Summary of Parameters:

Sea Surface Temperature


In order to understand the processes involved in global climate change many different scientific measurements are needed. One of the parameters critical to understanding how the oceans affect climate on a global scale is sea surface temperature (SST). An example of the importance of this measurement for climate studies is their use in the study of the Western Boundary Currents of the world's oceans. The Western Boundary Currents play an important role in the Earth's heat balance. They carry a tremendous amount of heat poleward from low-latitude regions. Because the currents exhibit strong SST gradients, the SST measurements can be used to determine their displacements. Knowledge of the displacements, in turn, allows us to improve our understanding of ocean circulation and heat transport. SST measurements are also critical parameters in coupled atmospheric-ocean global circulation models (GCMs) for determining air-sea interaction, atmospheric convection, and model boundary conditions.

Related Data Sets:

AVHRR Pathfinder SST, AVHRR MCSST, and ATSR SST products. Also GHRSST products.

2. Investigator(s):

Investigator(s) Name and Title:

Dr. Robert Evans
University of Miami/Rosentiel School of Marine and Atmospheric Sciences

3. Theory of Measurements:

Briefly, radiative transfer theory is used to correct for the effects of the atmosphere on the observations by utilizing "windows" of the electromagnetic spectrum where little or no atmospheric absorption occurs. Channel radiances are transformed (through the use of the Planck function) to units of temperature, then compared to a-priori (in situ) temperatures for algorithm development. Adjustments to skin temperature are made through comparisons with in situ radiometer measurements.

4. Equipment:

Sensor/Instrument Description:

Collection Environment:

MODIS instrument. More information on MODIS can be found here.

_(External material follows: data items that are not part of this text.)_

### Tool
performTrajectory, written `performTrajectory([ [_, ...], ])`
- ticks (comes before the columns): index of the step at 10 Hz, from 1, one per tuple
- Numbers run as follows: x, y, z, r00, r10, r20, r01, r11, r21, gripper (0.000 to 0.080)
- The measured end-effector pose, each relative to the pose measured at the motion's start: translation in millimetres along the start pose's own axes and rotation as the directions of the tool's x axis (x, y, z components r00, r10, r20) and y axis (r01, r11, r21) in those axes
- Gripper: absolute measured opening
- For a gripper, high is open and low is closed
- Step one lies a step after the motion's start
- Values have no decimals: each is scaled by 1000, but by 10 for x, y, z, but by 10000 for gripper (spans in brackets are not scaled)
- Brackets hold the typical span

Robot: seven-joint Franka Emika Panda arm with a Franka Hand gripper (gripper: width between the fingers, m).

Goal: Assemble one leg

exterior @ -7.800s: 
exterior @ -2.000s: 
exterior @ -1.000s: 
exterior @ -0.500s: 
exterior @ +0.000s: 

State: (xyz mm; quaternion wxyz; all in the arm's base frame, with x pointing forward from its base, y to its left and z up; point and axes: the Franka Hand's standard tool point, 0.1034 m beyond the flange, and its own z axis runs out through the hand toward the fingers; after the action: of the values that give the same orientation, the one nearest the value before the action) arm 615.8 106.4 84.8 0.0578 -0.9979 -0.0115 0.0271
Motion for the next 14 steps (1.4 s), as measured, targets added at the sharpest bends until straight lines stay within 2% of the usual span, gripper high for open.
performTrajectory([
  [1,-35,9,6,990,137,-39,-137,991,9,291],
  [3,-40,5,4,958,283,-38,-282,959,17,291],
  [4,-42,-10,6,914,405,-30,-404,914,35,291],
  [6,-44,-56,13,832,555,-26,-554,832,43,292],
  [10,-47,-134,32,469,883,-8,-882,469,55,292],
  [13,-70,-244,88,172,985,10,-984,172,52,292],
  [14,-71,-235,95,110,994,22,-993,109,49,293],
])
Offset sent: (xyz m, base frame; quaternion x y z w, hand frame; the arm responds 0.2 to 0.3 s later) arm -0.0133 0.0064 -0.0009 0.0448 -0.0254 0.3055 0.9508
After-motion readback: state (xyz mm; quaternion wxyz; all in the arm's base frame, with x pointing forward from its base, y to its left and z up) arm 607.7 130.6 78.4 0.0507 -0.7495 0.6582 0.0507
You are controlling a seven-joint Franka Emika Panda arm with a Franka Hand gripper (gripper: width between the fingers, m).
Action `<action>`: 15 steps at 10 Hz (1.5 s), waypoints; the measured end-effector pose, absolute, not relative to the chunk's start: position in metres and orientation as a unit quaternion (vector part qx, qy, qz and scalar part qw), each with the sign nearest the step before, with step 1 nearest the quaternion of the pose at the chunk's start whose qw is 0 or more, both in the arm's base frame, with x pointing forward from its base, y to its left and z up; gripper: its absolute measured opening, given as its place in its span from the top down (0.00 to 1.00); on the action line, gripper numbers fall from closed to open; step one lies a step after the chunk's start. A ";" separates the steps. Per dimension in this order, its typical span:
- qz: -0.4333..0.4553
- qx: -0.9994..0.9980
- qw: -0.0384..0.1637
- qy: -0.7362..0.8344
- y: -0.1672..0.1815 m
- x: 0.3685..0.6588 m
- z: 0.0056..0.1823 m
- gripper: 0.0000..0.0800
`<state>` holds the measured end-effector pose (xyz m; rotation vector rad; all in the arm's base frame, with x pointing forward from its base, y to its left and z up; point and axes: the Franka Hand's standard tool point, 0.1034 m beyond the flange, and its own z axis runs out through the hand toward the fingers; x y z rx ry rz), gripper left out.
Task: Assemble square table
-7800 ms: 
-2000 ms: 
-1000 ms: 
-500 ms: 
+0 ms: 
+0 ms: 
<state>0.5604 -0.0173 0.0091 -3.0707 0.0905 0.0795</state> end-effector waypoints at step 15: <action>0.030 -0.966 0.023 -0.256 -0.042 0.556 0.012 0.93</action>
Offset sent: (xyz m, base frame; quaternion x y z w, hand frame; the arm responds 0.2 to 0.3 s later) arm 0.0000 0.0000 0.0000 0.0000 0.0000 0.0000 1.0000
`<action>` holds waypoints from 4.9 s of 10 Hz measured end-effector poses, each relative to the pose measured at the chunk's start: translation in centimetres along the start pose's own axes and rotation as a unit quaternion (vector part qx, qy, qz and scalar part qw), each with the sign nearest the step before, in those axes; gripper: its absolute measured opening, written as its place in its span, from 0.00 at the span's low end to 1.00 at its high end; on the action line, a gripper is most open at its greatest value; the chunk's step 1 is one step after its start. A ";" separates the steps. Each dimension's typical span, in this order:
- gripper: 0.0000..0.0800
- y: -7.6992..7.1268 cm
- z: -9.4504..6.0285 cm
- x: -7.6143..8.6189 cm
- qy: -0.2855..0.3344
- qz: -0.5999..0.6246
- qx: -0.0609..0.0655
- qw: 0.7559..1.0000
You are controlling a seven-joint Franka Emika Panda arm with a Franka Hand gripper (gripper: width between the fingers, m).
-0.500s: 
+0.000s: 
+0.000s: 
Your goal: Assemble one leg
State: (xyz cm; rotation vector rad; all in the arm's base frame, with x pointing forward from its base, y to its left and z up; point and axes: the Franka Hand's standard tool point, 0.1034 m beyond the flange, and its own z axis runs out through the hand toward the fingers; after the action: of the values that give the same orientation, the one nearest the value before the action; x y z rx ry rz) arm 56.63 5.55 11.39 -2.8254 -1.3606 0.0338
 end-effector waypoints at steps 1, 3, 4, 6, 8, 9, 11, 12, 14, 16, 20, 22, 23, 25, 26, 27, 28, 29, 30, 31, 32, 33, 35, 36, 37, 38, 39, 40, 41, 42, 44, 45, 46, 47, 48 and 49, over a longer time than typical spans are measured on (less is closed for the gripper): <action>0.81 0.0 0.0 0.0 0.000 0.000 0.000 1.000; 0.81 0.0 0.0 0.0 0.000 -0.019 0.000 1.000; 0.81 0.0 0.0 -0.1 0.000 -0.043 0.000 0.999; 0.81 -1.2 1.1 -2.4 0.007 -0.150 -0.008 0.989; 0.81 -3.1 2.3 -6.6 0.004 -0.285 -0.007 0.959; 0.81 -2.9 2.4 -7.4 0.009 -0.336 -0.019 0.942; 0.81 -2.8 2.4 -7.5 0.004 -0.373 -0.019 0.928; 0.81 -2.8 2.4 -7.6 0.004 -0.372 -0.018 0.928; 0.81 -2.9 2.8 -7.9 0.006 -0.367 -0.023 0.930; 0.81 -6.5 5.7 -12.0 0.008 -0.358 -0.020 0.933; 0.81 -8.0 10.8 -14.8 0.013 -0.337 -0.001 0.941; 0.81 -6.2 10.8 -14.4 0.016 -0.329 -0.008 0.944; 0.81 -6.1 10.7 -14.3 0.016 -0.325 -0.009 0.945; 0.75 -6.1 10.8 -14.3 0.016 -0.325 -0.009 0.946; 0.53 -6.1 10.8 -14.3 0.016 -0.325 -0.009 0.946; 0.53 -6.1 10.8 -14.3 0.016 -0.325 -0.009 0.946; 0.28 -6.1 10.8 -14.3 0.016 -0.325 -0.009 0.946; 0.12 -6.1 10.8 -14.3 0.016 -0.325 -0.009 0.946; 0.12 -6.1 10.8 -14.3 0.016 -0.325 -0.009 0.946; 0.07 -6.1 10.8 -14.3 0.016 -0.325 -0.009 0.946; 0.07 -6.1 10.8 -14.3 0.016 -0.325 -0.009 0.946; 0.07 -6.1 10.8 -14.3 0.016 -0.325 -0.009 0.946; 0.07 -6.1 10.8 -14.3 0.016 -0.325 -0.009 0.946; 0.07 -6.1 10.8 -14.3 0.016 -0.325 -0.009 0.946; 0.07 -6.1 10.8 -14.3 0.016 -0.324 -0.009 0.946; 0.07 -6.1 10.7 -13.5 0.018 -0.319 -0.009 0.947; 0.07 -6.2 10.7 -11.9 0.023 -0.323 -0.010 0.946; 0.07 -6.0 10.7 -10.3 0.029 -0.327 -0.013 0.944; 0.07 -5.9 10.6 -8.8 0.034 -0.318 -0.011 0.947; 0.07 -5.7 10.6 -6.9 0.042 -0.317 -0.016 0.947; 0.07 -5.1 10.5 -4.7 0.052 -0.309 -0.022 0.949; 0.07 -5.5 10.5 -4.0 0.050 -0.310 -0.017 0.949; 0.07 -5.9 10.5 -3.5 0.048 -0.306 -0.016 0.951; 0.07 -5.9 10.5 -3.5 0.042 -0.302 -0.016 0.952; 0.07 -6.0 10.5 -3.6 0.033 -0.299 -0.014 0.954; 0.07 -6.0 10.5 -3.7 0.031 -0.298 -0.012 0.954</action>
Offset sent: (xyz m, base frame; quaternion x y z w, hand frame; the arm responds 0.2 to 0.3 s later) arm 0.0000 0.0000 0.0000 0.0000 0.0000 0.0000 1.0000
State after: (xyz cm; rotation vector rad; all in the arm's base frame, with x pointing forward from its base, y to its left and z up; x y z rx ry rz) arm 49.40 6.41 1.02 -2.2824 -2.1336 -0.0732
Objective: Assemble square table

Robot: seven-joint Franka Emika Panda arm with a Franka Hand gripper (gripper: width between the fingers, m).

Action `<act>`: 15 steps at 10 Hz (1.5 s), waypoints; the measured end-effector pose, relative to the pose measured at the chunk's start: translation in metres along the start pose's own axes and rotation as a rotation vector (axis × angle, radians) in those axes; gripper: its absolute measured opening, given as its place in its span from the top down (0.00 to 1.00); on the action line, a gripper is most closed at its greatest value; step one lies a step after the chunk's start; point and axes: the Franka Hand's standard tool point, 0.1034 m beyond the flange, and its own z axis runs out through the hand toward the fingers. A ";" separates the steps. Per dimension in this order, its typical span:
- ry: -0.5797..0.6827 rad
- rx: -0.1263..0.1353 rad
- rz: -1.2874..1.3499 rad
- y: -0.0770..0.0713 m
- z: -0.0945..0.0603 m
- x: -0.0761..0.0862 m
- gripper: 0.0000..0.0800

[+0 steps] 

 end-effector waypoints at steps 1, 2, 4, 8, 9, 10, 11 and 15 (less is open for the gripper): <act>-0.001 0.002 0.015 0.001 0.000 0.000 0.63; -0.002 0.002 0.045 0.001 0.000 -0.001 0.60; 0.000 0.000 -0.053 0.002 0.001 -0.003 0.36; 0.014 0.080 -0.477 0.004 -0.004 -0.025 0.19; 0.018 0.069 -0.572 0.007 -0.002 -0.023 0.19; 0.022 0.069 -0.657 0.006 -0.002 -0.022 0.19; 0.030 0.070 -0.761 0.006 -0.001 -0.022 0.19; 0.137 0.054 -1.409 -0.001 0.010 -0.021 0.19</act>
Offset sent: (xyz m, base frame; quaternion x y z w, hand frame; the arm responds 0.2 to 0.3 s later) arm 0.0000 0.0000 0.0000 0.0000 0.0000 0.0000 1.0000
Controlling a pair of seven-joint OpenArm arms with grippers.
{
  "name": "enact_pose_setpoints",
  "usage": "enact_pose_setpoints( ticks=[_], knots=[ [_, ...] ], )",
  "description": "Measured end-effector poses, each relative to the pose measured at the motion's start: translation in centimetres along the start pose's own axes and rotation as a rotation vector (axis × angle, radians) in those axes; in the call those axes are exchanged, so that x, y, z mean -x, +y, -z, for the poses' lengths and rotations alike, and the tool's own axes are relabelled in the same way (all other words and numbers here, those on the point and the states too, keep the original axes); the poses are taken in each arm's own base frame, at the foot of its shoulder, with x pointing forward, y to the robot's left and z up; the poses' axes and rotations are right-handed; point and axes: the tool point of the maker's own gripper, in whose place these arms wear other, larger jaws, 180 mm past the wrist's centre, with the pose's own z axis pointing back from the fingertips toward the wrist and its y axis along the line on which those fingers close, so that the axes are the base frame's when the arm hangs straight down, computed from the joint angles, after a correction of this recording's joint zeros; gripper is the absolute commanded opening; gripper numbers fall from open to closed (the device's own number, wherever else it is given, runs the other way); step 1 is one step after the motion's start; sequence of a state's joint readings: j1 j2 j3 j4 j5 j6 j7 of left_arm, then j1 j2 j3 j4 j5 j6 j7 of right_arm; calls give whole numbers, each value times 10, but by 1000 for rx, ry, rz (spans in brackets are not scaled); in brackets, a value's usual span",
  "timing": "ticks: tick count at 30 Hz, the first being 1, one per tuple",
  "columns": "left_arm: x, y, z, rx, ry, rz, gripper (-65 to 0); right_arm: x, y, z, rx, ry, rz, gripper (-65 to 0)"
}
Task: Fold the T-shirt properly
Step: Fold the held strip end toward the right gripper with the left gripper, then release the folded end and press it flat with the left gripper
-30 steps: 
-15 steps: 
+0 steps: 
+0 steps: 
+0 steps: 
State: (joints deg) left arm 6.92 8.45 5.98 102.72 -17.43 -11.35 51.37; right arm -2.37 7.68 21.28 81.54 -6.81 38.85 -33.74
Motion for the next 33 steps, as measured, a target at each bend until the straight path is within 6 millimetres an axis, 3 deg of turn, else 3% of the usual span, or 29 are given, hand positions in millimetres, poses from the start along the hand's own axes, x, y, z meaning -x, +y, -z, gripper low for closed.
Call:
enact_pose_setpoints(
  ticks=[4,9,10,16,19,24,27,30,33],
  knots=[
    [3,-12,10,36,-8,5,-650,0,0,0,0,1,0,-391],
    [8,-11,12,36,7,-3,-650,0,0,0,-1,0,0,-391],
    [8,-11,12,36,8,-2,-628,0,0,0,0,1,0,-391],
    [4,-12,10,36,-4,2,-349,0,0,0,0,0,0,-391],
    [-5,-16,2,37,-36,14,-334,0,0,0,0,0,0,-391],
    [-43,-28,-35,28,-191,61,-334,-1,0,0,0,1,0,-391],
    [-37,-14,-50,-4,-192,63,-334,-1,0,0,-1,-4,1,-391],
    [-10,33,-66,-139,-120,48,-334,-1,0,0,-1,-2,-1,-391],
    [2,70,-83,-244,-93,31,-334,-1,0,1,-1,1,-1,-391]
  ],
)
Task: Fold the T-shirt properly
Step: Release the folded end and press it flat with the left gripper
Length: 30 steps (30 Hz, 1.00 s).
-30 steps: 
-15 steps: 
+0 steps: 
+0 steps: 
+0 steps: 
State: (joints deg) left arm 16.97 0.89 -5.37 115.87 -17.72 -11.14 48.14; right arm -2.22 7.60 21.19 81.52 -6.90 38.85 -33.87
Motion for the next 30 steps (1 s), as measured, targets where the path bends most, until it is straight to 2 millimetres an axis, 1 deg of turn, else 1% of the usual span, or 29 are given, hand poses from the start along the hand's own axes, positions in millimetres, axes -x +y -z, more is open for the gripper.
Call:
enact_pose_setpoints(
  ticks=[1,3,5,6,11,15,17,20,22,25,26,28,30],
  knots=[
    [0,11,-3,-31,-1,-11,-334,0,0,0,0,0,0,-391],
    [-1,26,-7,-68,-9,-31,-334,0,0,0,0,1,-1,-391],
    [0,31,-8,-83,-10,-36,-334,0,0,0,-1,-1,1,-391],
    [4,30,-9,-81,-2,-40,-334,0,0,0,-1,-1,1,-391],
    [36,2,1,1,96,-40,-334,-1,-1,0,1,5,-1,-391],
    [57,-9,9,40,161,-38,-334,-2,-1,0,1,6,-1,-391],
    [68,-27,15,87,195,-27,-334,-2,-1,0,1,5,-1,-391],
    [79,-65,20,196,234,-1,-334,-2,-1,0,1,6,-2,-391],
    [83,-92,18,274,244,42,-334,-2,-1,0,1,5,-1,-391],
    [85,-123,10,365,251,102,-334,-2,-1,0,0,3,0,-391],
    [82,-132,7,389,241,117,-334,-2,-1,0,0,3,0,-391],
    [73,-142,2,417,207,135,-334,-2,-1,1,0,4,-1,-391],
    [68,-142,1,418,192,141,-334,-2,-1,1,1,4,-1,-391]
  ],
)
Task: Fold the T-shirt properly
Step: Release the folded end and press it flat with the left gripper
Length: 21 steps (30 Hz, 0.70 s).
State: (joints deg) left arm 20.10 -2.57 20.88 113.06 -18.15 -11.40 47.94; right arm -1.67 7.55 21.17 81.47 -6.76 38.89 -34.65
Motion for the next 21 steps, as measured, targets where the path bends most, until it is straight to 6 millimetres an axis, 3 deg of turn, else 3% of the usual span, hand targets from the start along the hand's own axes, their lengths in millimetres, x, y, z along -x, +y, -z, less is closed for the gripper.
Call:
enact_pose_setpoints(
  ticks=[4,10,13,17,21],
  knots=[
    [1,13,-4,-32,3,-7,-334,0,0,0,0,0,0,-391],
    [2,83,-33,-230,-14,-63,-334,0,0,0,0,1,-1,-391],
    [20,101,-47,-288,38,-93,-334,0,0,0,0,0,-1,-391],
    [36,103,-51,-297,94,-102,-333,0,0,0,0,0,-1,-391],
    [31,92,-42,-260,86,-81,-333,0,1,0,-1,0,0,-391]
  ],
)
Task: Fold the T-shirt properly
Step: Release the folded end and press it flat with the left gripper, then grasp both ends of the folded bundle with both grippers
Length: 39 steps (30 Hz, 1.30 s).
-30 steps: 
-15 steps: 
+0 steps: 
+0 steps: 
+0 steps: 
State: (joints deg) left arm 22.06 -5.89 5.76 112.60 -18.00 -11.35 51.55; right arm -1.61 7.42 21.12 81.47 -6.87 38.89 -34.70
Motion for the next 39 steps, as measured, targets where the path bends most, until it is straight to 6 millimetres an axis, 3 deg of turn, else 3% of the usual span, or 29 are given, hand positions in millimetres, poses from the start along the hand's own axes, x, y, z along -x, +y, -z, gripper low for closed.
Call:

NASA Terra and Aqua satellites

Source/Platform Mission Objectives:

The Terra and Aqua platforms contain a number of instruments whose purpose is to observe the Earth's oceans, land and atmosphere to study global climate.

Key Variables:

Terra/Aqua is in a sun-synchronous near polar orbit at an altitude of 705 km with a descending node of 10:30 a.m. The MODIS sensor detects emitted and reflected radiance in 36 channels (windows) spanning the visible to IR spectrum (0.4 - 14.4 um). Quantization is 12 bit. More information can be found here.

Principles of Operation:

MODIS is a scanning radiometer whereby the viewing optics scan side-to-side with respect to the ground track via a rotating mirror. The scan rate is 20.3 rpm. Specifically (from

"The Scan Mirror Assembly uses a continuously rotating double-sided scan mirror to scan +/- 55-degree driven by a motor encoder built to operate at 100 percent duty cycle throughout the 6-year instrument design life. The optical system consists of a two-mirror off-axis afocal telescope which directs energy to four refractive objective assemblies; one for each of the VIS, NIR, SWIR/MWIR and LWIR spectral regions covering a total spectral range of 0.4 to 14.4 um. "

Sensor/Instrument Measurement Geometry:

A +/- 55-degree scanning pattern at the Terra/Aqua orbit of 705 km altitude achieves a 2330 km ground swath providing global coverage every one to two days.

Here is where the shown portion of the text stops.